Secretary of Defense Chuck Hagel was on ABC's This Week on Sunday, intervierwed by Martha Raddatz, and was prompted to comment about the ban on transgender service members.
I regret that this runs automatically:
Some of it was the same-old same-old.
The issue of transgender is a bit more complicated because it has a medical component to it. These issues require medical attention. Austere locations where we put our men and women in many cases don't always provide that kind of opportunity.
But he added:
I do think it continually should be reviewed. I’m open to that, by the way. I’m open to those assessments because, again, I go back to the bottom line. Every qualified American who wants to serve our country should have an opportunity if they fit the qualifications and can do it. This is an area that we’ve not defined enough.
The National Center for Transgender Equality said that Hagel's willingness to review the policy was "overdue but very welcome" because the current policy is "arbitrary and archaic." NCTE said that currently thousands of transgender people are already serving "but are forced to hide who they are or risk losing their careers."
If the secretary were able to meet and talk with the trans service members I've met, he'd understand the answer is self-evident. These are amazing people who serve even though they must hide a basic part of who they are.
--Mara Keisling, NCTE
This is the biggest baby step we've ever had.
Robinson, 43, is a transgender veteran and West Point graduate.
Many of our allies, including the UK, Australia and Israel, allow transgender people to serve with pride and honor in their armed forces.

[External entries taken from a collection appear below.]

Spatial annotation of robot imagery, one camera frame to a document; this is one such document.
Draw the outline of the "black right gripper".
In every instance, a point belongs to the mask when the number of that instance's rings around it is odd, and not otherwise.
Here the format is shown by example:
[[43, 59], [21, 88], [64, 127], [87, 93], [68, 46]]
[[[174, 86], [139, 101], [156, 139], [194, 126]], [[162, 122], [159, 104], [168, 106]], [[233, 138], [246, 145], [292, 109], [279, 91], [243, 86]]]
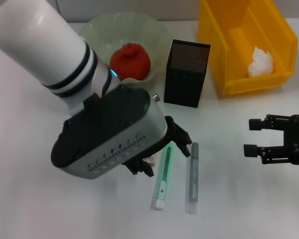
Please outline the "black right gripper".
[[284, 146], [259, 147], [244, 144], [245, 157], [260, 157], [262, 164], [291, 163], [299, 165], [299, 115], [267, 114], [264, 120], [249, 119], [249, 130], [284, 130]]

It's time for the U.S. to join them.
Inside the military, an Army captain, transitioning from woman to man, called the news "incredibly exciting." His superiors know that he has undergone hormone treatment and surgery and accept and support him because he does his job, he says.

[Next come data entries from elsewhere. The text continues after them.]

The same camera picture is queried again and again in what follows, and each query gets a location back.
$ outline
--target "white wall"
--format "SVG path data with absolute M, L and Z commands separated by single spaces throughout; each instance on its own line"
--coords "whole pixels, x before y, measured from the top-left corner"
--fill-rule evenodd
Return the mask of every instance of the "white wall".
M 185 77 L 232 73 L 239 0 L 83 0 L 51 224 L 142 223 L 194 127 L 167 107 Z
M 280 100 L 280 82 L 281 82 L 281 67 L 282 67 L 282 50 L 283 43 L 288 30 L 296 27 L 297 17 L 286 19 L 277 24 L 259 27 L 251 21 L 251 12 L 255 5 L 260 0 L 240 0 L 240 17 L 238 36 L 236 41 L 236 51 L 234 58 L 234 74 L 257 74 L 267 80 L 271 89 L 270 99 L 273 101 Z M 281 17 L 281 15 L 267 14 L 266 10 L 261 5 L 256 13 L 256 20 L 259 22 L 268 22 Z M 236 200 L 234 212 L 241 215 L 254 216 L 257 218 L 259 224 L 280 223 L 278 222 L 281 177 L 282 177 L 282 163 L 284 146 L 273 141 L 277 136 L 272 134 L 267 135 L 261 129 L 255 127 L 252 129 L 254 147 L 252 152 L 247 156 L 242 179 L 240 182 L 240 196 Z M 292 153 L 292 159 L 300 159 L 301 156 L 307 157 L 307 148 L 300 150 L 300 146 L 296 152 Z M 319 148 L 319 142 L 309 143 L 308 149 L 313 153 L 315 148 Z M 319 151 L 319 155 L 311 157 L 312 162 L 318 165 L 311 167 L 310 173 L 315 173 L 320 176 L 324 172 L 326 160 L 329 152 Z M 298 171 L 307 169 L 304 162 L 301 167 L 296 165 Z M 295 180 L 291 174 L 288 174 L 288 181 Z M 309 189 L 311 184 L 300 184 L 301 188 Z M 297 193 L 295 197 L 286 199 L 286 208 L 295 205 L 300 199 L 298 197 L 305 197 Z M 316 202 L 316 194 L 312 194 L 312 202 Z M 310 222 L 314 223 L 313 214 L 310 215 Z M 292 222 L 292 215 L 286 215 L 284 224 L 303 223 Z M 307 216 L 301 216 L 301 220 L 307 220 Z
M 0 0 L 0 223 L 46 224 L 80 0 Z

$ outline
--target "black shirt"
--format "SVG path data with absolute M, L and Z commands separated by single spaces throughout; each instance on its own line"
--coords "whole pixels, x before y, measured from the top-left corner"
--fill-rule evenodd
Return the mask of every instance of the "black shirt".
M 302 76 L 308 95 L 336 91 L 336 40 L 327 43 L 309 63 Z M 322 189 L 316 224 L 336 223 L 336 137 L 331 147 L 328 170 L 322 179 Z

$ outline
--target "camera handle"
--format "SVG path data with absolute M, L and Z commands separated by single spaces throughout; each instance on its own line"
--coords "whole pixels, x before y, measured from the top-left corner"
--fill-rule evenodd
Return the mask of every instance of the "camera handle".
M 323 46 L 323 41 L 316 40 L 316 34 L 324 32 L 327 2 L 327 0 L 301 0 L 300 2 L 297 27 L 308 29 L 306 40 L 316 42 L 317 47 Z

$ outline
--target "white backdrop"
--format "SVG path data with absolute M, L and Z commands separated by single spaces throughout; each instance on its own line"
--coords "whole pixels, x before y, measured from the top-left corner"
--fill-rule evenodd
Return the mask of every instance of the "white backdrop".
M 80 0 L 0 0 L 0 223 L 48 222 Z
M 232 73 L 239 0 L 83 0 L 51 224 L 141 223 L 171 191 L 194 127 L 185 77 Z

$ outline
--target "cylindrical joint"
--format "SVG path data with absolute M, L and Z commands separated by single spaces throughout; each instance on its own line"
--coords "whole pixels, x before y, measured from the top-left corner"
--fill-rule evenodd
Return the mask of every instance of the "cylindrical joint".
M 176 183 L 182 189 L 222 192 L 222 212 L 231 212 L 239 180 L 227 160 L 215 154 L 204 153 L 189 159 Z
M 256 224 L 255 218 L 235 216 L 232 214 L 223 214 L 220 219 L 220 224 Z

We know that we are fit to serve. Our commanders and our colleagues know that we are fit to serve.
--anonymous Army captain
Earlier this year a Palm Center report led by Joycelyn Elders found "no compelling medical reason" to bar transgender troops from serving. The report estimated that 15,000 transgender troops are currently serving.

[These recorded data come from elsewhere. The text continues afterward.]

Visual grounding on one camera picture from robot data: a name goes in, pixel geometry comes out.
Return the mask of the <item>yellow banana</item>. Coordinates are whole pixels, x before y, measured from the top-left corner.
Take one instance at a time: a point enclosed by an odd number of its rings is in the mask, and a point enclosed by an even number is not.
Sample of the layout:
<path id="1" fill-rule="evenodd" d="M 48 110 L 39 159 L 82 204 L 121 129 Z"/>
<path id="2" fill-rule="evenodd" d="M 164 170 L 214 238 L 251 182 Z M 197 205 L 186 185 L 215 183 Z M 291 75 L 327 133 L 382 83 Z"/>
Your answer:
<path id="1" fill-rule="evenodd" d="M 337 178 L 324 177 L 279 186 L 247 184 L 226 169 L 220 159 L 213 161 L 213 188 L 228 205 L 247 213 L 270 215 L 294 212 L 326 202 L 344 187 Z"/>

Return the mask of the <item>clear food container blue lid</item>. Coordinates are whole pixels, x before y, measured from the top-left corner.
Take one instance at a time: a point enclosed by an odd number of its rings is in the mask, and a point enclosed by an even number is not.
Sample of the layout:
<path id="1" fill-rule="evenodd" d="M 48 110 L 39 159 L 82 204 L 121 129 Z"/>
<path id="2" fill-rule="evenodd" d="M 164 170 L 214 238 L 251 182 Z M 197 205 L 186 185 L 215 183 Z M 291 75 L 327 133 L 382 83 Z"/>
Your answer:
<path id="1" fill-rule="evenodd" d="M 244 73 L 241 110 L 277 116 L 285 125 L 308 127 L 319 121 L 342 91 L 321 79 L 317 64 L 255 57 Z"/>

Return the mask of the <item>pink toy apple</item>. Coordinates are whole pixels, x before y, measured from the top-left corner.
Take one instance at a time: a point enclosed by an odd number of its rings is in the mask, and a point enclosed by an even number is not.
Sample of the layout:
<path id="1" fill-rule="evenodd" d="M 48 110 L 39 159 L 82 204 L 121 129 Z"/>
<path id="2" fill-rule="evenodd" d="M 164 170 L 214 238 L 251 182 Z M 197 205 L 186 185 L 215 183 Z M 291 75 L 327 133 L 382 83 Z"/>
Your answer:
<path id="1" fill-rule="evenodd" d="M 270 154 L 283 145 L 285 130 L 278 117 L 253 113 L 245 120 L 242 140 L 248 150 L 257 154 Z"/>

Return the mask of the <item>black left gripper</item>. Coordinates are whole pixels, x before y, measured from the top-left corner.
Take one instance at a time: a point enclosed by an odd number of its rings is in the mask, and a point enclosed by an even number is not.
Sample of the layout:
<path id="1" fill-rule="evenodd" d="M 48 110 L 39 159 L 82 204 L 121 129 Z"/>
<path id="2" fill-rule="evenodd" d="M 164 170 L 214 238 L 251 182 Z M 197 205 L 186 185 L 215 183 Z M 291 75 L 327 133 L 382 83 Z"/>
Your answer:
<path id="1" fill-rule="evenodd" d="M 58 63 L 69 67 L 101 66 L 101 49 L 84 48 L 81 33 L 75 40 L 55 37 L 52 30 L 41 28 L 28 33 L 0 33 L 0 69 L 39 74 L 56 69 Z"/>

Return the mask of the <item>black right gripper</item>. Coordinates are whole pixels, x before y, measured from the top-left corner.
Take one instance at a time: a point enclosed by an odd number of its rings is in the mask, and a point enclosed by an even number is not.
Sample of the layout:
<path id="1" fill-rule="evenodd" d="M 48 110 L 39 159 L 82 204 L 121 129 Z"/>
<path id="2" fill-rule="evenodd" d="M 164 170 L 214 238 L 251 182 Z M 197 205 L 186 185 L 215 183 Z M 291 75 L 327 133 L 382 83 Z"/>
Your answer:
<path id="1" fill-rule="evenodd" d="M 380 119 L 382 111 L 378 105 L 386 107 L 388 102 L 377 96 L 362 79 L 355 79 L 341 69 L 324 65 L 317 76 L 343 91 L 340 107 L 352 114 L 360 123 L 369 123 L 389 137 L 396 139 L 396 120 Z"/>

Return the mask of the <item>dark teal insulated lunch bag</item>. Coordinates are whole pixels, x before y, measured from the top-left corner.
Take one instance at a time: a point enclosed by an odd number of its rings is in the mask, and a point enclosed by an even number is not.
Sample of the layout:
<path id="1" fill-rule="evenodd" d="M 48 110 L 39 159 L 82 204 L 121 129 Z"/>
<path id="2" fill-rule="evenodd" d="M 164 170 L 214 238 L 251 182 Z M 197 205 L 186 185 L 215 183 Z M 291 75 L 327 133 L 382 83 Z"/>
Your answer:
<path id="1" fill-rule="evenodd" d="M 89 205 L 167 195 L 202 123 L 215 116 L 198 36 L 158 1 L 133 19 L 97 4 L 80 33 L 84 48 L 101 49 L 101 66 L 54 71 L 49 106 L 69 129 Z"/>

Nathaniel Frank has an essay at Slate: Will Obama Sanction a Policy on Transgender Military Service That's at Odds with Science?
The question is how long this will take, what the review will find, and what force will ensure that it really happens, so that each Pentagon leader doesn’t just run out the clock, locking in the status quo.
Frank says the obvious force is the Commander-in- Chief.
It may seem reasonable, at first blush, for the president to avoid weighing in on a touchy cultural issue at this point in his tenure. His second term is floundering, and it could open him up to criticism if he seems to be taking on small-bore social issues while the economy and world events appear to spiral out of control.
But that assessment is incomplete. For starters, transgender equality may seem like a small-bore issue, (though not, obviously, to transgender people); but with literally no reason beyond prejudice to let transgender Americans suffer in silence as they honorably defend out nation, it’s increasingly becoming a blemish on the president’s record, and on our country’s soul, to do nothing.
Since the Palm Center report, the Pentagon has been regularly...even robotically..."murmuring meaningless meanderings about the 'austere environments' of military life that could make some medical care difficult to access."
Never mind that the military already supplies complex medical care in the field—equally or more burdensome than what many transgender people require—to tens of thousands of service members, including to those who require the very same medications that are said to disqualify trans members.